§ **Instructions for the task**:
Exactly the lines from the one containing "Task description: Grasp" through the end of the records must be reproduced; leave out all pictures.

####

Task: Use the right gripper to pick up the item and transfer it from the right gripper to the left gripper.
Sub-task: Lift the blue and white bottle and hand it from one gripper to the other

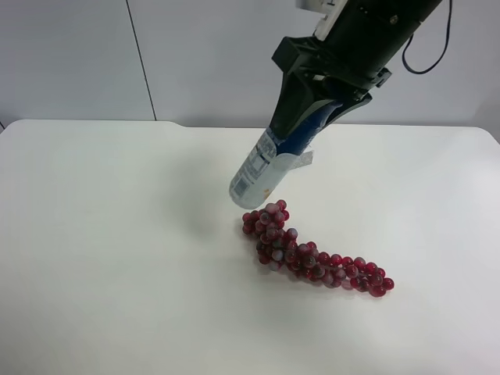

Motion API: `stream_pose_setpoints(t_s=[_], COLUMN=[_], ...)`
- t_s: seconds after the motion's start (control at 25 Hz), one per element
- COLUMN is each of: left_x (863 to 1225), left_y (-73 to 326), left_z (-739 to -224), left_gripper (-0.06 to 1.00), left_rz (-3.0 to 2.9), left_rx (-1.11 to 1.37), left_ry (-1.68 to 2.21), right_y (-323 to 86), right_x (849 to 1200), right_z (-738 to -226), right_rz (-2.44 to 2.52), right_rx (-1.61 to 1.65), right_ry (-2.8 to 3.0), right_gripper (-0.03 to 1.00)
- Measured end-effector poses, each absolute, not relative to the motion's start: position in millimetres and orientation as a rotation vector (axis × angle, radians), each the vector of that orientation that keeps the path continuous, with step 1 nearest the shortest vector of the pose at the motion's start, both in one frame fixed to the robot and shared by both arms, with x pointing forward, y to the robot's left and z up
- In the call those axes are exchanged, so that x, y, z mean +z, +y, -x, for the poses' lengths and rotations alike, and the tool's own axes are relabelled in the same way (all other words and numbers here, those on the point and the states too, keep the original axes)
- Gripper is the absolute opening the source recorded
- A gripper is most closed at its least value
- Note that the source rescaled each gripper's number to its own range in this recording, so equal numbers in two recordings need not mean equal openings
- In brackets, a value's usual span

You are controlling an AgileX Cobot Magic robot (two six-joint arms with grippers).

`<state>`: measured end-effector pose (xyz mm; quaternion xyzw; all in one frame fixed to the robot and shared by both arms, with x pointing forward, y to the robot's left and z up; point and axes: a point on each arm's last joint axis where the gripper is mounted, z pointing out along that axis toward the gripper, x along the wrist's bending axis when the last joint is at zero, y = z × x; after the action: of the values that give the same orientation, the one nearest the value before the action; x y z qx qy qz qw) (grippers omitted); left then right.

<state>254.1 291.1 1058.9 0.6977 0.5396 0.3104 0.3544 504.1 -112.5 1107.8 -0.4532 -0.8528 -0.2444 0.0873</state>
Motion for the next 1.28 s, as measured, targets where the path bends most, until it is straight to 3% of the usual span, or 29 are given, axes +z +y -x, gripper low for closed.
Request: stream_pose_setpoints(t_s=[0.64,1.28], left_x=[1081,1098], left_y=[259,186], left_z=[-301,-364], left_gripper=[1.00,1.00], left_rz=[-2.291,-2.443], left_rx=[0.542,0.438], left_ry=[0.858,0.559], right_y=[-64,-38], right_x=[1121,1128], right_z=[-475,-461], right_rz=[1.067,1.014], right_rx=[-0.951,-1.080], right_ry=[-2.418,-2.354], right_gripper=[0.01,0.01])
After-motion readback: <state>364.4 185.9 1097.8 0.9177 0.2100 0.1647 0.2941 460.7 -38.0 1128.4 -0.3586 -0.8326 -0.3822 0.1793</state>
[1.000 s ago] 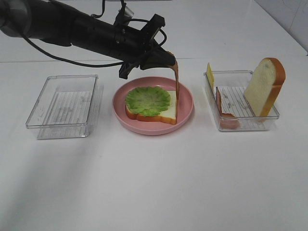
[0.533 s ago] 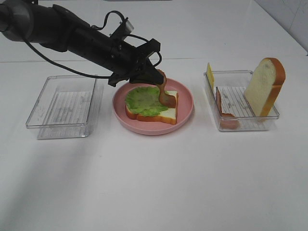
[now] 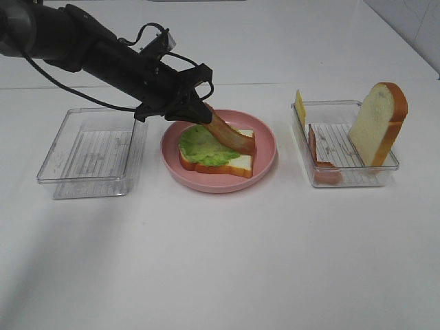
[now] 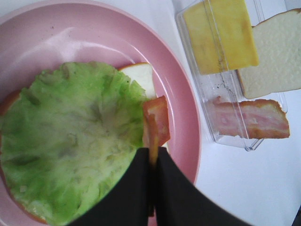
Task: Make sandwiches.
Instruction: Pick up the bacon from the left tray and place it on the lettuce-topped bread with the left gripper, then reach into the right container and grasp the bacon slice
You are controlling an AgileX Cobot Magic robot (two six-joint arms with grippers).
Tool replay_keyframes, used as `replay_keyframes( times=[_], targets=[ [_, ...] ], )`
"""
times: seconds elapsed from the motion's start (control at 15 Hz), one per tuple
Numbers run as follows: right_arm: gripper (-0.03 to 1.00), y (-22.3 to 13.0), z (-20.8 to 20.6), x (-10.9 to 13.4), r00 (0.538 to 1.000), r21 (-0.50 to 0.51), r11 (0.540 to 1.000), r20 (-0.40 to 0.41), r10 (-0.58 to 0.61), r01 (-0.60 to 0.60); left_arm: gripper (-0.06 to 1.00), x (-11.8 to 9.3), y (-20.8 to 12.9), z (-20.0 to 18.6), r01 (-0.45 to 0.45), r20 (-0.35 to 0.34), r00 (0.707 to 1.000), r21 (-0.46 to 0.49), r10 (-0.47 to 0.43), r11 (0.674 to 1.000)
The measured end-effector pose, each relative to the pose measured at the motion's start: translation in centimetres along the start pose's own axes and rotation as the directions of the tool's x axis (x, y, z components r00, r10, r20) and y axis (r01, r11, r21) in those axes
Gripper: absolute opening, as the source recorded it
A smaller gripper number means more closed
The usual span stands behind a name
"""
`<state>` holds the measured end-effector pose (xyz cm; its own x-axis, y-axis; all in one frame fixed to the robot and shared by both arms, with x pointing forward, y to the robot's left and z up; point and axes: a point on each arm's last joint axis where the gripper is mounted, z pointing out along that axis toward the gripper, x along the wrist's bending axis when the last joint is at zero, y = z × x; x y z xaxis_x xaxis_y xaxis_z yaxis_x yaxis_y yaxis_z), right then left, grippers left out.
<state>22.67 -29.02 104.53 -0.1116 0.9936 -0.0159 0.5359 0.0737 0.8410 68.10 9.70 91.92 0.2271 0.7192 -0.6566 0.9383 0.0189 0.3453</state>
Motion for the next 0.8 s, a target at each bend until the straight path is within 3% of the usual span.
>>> replay_keyframes(
  times=[0.2, 0.4, 0.53, 0.73, 0.8],
  targets=[
    [0.77, 0.0, 0.0, 0.0, 1.0, 0.0, 1.0, 0.0, 0.0, 0.0, 0.18, 0.2, -0.1, 0.0, -0.013, -0.018, 1.0, 0.006, 0.013, 1.0],
    [0.77, 0.0, 0.0, 0.0, 1.0, 0.0, 1.0, 0.0, 0.0, 0.0, 0.45, 0.4, 0.0, -0.2, -0.037, -0.063, 0.997, 0.013, 0.037, 0.999],
    [0.77, 0.0, 0.0, 0.0, 1.0, 0.0, 1.0, 0.0, 0.0, 0.0, 0.64, 0.4, 0.1, -1.1, -0.081, -0.131, 0.988, 0.026, 0.084, 0.996],
    [0.77, 0.0, 0.0, 0.0, 1.0, 0.0, 1.0, 0.0, 0.0, 0.0, 0.72, -0.7, 0.7, -3.7, -0.148, -0.235, 0.96, 0.022, 0.149, 0.989],
    [0.77, 0.0, 0.0, 0.0, 1.0, 0.0, 1.0, 0.0, 0.0, 0.0, 0.72, -0.7, 0.7, -3.7, -0.148, -0.235, 0.96, 0.022, 0.149, 0.989]
  ],
)
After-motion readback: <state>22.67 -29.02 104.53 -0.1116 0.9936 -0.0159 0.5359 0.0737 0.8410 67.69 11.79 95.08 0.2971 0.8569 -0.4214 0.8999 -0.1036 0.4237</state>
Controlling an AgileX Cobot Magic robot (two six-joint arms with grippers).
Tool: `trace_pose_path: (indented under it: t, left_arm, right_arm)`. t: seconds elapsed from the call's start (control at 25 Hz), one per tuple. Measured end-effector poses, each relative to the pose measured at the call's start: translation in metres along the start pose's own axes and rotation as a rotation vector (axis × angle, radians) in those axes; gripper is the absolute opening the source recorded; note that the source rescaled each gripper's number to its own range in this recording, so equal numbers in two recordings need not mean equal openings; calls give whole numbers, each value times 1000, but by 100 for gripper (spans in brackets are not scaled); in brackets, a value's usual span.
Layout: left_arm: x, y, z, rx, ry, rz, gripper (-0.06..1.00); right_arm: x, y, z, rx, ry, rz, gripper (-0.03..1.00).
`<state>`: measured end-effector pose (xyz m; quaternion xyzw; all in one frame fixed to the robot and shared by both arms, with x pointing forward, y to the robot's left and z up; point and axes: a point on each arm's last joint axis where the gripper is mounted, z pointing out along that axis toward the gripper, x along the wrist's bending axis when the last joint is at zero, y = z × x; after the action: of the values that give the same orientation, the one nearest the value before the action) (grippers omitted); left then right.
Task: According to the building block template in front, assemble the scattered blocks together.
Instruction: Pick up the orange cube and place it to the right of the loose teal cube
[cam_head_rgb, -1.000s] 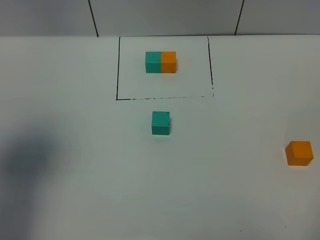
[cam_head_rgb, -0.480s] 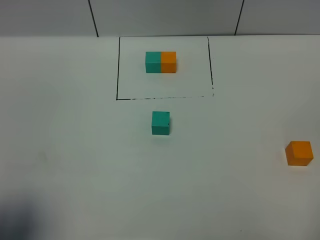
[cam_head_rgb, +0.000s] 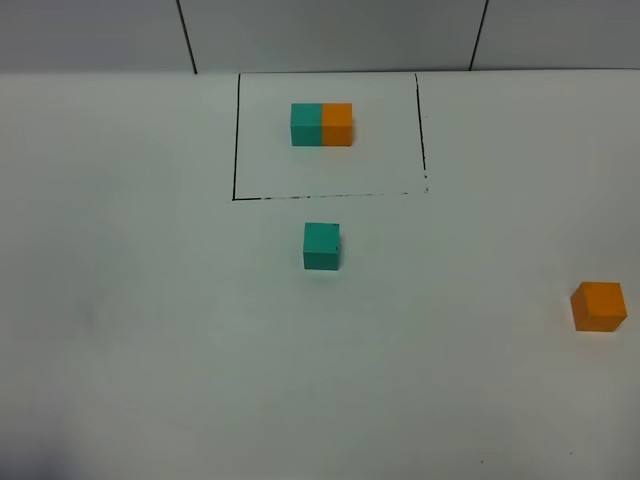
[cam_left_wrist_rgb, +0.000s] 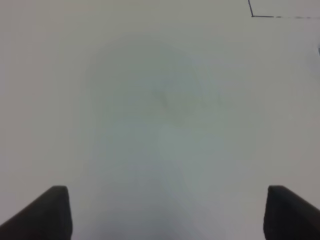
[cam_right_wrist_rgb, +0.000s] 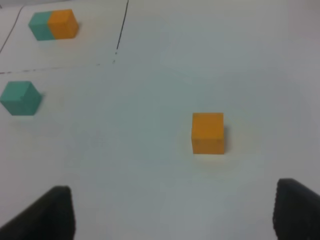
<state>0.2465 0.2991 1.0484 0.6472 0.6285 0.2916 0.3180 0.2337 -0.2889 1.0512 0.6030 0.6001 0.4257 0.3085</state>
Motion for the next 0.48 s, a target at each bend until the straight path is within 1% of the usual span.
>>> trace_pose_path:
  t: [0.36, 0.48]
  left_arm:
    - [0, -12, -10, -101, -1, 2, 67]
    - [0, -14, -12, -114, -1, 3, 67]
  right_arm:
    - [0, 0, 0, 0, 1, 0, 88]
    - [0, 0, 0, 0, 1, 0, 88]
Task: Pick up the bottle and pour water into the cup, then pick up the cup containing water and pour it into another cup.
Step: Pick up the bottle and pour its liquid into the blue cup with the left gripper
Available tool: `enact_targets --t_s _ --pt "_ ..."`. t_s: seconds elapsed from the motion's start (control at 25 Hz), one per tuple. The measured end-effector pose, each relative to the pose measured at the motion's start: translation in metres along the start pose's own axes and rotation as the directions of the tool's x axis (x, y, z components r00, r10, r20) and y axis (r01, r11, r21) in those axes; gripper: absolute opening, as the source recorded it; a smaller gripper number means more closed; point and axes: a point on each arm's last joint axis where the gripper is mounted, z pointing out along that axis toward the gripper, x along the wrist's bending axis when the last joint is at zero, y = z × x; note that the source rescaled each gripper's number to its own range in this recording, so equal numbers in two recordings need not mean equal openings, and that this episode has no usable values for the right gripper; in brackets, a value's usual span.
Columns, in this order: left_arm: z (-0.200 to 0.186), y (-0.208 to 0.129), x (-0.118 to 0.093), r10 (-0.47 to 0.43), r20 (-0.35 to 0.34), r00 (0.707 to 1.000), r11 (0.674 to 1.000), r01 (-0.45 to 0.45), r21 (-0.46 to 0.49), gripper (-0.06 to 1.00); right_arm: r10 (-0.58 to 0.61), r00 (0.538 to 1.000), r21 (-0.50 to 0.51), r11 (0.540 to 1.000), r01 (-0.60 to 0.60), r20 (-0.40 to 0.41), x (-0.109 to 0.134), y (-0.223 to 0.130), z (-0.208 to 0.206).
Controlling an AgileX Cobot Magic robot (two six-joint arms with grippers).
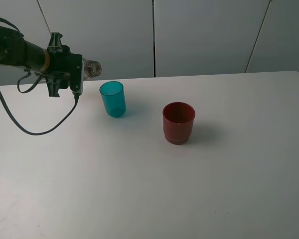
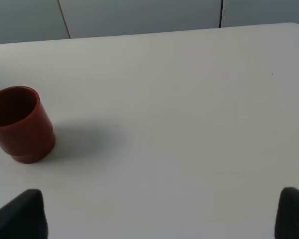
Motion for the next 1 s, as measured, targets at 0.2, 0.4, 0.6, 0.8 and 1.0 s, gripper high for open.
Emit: enact_targets --t_s 0.2,0.4,0.6,0.8,1.0 --pt "0.0 0.0 0.0 0.062 -0.001 0.998 0.998 -0.062 0.0 0.04 0.0 1.0 0.0 1.0 0.0 0.0 0.0 0.0 0.0" --pt "0.0 0.0 0.0002 0.113 -0.001 0.994 0.994 -0.113 0.0 0.04 0.0 1.0 0.0 1.0 0.0 0.0 0.0 0.0 0.0" --pt "-0.0001 0.0001 0.001 0.151 -0.003 0.989 0.989 -0.151 0.0 0.04 -0.006 1.0 0.0 1.0 0.006 0.0 0.0 0.0 0.0" --pt "-0.0002 0.0001 0.0022 0.18 -0.007 0.984 0.984 -0.18 0.001 0.04 -0.006 1.0 0.0 1.0 0.006 0.0 0.0 0.0 0.0" --pt "-0.0002 0.0021 0.0022 0.183 -0.007 0.983 0.983 -0.183 -0.003 0.04 -0.006 1.0 0.0 1.0 0.006 0.0 0.0 0.0 0.0"
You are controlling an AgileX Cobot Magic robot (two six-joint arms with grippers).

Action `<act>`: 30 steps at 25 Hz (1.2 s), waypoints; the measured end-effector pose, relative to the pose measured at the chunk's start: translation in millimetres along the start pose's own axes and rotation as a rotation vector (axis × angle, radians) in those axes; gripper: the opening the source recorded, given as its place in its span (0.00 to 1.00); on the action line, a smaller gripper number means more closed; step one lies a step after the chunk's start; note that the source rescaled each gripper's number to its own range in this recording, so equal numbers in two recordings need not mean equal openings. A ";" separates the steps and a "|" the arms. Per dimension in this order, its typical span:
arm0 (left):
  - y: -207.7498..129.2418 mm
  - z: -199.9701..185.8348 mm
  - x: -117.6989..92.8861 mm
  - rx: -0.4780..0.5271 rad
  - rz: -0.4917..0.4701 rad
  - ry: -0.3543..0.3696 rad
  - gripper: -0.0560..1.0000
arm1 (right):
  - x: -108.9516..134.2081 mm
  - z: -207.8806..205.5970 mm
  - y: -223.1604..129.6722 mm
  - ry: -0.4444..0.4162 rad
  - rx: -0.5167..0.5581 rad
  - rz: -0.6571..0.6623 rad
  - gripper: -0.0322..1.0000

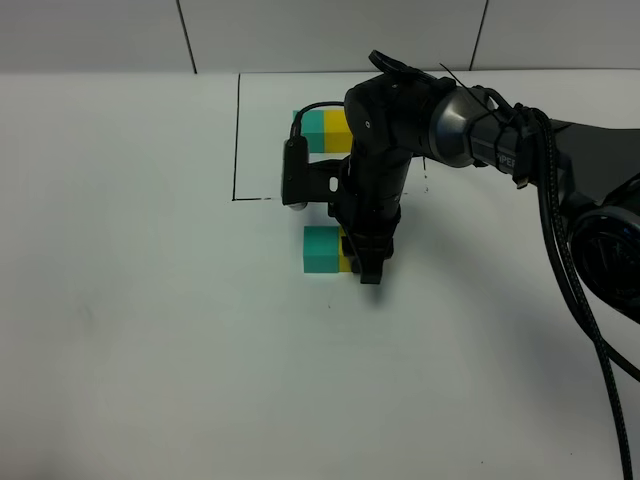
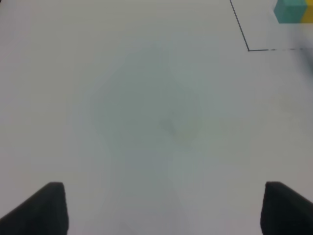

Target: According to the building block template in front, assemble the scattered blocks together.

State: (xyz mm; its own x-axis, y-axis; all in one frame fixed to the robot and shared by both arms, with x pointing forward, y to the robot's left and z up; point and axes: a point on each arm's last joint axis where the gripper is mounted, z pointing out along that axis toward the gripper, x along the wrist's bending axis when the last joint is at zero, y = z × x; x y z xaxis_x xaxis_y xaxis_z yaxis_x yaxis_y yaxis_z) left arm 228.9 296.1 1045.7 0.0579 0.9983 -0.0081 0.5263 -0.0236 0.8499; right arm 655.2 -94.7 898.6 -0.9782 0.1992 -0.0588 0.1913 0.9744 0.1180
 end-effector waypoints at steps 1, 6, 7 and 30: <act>0.0 0.0 0.0 0.000 0.000 0.000 0.82 | 0.0 0.0 0.0 0.000 0.000 -0.008 0.04; 0.0 0.0 0.0 0.000 0.000 0.000 0.82 | 0.0 0.0 0.1 0.000 -0.001 -0.020 0.04; 0.0 0.0 0.0 0.000 0.000 0.000 0.82 | -0.1 0.0 -0.2 0.001 -0.001 -0.019 0.04; 0.0 0.0 -0.1 0.000 0.000 -0.001 0.82 | -22.3 -143.1 -110.8 -0.180 -0.188 0.628 1.00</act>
State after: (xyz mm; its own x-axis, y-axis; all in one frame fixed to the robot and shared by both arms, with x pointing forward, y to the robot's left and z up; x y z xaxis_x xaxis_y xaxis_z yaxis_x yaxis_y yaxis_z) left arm 228.9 296.0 1045.7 0.0584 0.9983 -0.0088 0.5263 -0.0233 0.8500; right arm 644.3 -222.0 1028.7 -0.6540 0.7517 -0.0853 0.6856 0.6366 0.3530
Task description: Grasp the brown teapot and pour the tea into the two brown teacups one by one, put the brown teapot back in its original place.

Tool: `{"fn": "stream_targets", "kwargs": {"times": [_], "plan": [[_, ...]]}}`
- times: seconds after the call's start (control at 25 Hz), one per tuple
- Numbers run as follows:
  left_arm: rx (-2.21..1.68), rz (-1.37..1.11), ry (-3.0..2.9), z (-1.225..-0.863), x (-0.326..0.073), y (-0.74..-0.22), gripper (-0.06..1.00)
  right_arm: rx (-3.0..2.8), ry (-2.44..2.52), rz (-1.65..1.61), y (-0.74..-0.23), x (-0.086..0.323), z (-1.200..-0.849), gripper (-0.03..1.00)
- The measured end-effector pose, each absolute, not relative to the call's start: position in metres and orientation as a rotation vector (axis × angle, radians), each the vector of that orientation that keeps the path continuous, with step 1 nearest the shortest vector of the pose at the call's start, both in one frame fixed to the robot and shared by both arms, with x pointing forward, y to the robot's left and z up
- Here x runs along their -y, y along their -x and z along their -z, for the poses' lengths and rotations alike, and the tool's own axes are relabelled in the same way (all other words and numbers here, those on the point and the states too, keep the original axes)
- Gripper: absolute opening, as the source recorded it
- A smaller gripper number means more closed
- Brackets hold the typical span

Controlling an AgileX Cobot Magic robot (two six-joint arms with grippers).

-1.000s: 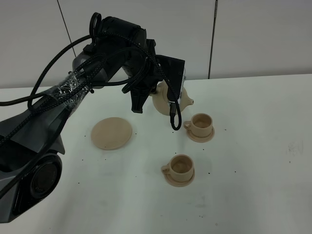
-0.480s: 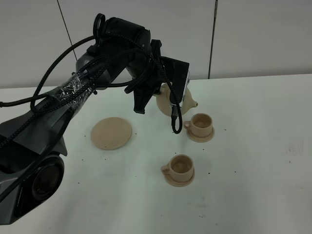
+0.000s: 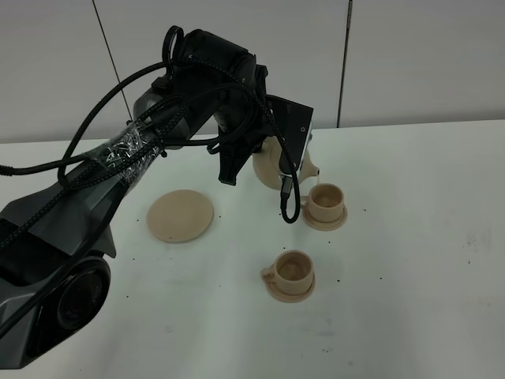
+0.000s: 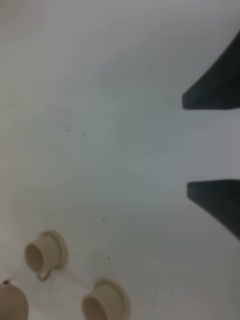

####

§ **Result of this exercise**:
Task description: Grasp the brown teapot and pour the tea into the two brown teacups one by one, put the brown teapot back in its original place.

Tool: `{"fn": "stream_targets", "kwargs": {"times": [_], "plan": [[_, ...]]}}`
- times: seconds after the call's start (control at 25 Hz), one per tuple
- Numbers run as follows:
  left_arm: rx (-2.21..1.68), rz (-1.37..1.11), ry (-3.0..2.9), z (-1.225..-0.863), x (-0.326..0.073), y (-0.74..-0.22), gripper (-0.06..1.00)
  right_arm: rx (-3.0..2.8), ry (-2.44..2.52), rz (-1.65..1.61), y (-0.74..-0.23), x (-0.086..0.323), z (-1.200..-0.849), gripper (-0.03..1.00)
- The measured end-effector pose, each absolute, not relative to the call's start: position in metres and orientation as a rotation vector (axis × angle, radians), each the vector of that orientation that keeps the path continuous, with step 1 nearest the shortest vector of the pose at the call's start, both in one frame fixed to the robot and shared by both arms, with x pointing forward, y to the robot's left and z up
- Here x runs along their -y, y along their -x and z along their -z, for the poses' lengths and rotations alike, and the tool's own axes are relabelled in the same way (all other words and numbers here, those on the point and the states too, keep the original axes)
- Gripper: absolute opening, as the source recorded it
- A smaller gripper number means more closed
- Brackets hold the typical span

Controlling an AgileX Cobot Magic robot (two six-joint arms with grippers).

-1.000s: 
-0.480s: 
+0.000s: 
+0.000s: 

Work on this exercise is complete.